* _TASK DIRECTIONS_
Print the whole listing, keeping every line exactly as given.

* _GIVEN MATERIAL_

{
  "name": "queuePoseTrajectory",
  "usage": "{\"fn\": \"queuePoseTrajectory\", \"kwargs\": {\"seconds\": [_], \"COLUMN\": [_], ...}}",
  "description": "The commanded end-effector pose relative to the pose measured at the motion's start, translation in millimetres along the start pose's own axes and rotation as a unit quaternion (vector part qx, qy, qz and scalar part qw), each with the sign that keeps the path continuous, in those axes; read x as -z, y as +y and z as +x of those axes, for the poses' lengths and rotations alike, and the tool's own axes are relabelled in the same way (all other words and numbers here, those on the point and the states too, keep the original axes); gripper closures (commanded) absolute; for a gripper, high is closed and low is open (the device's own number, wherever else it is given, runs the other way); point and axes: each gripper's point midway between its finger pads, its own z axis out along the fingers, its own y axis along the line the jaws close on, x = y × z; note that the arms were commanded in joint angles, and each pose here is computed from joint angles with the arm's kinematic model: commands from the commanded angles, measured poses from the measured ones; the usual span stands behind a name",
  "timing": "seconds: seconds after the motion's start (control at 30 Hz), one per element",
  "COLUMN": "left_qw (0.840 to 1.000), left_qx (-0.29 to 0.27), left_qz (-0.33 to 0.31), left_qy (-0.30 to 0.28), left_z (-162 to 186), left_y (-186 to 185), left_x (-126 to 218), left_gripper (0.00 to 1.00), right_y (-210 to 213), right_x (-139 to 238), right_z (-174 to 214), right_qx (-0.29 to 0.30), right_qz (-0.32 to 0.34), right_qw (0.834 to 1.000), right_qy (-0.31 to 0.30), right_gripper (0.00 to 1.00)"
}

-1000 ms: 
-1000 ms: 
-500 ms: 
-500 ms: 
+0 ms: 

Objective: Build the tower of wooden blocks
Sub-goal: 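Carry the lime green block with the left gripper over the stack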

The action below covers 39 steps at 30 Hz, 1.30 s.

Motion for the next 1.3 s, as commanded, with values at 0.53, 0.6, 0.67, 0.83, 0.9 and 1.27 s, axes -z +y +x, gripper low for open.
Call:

* _RESULT OF THE TASK_
{
  "name": "queuePoseTrajectory",
  "usage": "{\"fn\": \"queuePoseTrajectory\", \"kwargs\": {\"seconds\": [_], \"COLUMN\": [_], ...}}",
  "description": "The commanded end-effector pose relative to the pose measured at the motion's start, translation in millimetres along the start pose's own axes and rotation as a unit quaternion (vector part qx, qy, qz and scalar part qw), each with the sign that keeps the path continuous, in those axes; read x as -z, y as +y and z as +x of those axes, for the poses' lengths and rotations alike, and the tool's own axes are relabelled in the same way (all other words and numbers here, those on the point and the states too, keep the original axes); gripper closures (commanded) absolute; for a gripper, high is closed and low is open (the device's own number, wherever else it is given, runs the other way); point and axes: each gripper's point midway between its finger pads, its own z axis out along the fingers, its own y axis along the line the jaws close on, x = y × z; note that the arms were commanded in joint angles, and each pose here is computed from joint angles with the arm's kinematic model: commands from the commanded angles, measured poses from the measured ones; the usual span stands behind a name",
  "timing": "seconds: seconds after the motion's start (control at 30 Hz), one per element",
  "COLUMN": "left_qw (0.840 to 1.000), left_qx (-0.29 to 0.27), left_qz (-0.33 to 0.31), left_qy (-0.30 to 0.28), left_z (-162 to 186), left_y (-186 to 185), left_x (-126 to 218), left_gripper (0.00 to 1.00), right_y (-210 to 213), right_x (-139 to 238), right_z (-174 to 214), right_qx (-0.29 to 0.30), right_qz (-0.32 to 0.34), right_qw (0.834 to 1.000), right_qy (-0.31 to 0.30), right_gripper (0.00 to 1.00)"
}

-1000 ms: 
-1000 ms: 
-500 ms: 
-500 ms: 
+0 ms: 

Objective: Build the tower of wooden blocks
Sub-goal: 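Carry the lime green block with the left gripper over the stack
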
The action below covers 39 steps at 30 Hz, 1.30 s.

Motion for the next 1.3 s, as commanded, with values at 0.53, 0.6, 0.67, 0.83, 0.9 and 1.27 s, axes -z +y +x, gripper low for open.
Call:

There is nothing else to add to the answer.